◆ Data provided:
━━━━━━━━━━━━━━━━

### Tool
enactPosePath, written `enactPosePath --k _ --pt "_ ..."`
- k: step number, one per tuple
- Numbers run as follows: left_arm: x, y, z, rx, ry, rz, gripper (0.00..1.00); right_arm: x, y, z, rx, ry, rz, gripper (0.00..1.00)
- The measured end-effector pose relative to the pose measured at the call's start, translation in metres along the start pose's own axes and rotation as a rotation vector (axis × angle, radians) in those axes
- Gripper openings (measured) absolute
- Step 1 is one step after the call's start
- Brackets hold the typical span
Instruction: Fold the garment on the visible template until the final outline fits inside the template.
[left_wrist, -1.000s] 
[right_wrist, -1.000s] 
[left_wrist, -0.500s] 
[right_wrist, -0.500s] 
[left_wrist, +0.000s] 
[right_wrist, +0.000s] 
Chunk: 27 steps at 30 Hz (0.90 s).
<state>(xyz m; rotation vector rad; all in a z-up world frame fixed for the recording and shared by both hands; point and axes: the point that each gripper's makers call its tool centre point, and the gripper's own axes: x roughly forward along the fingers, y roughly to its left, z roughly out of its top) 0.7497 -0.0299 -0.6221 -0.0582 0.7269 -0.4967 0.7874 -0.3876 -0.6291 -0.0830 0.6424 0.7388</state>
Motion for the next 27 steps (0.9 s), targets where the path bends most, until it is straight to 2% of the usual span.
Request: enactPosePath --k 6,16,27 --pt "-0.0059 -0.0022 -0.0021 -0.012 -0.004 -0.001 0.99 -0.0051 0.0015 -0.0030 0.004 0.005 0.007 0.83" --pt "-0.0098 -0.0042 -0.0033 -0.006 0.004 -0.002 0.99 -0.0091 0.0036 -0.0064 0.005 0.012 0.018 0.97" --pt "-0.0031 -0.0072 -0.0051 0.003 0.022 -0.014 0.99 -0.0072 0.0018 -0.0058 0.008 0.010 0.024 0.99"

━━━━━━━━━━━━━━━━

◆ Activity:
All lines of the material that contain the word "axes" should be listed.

◆ Solution for this task:
- The measured end-effector pose relative to the pose measured at the call's start, translation in metres along the start pose's own axes and rotation as a rotation vector (axis × angle, radians) in those axes
<state>(xyz m; rotation vector rad; all in a z-up world frame fixed for the recording and shared by both hands; point and axes: the point that each gripper's makers call its tool centre point, and the gripper's own axes: x roughly forward along the fingers, y roughly to its left, z roughly out of its top) 0.7497 -0.0299 -0.6221 -0.0582 0.7269 -0.4967 0.7874 -0.3876 -0.6291 -0.0830 0.6424 0.7388</state>

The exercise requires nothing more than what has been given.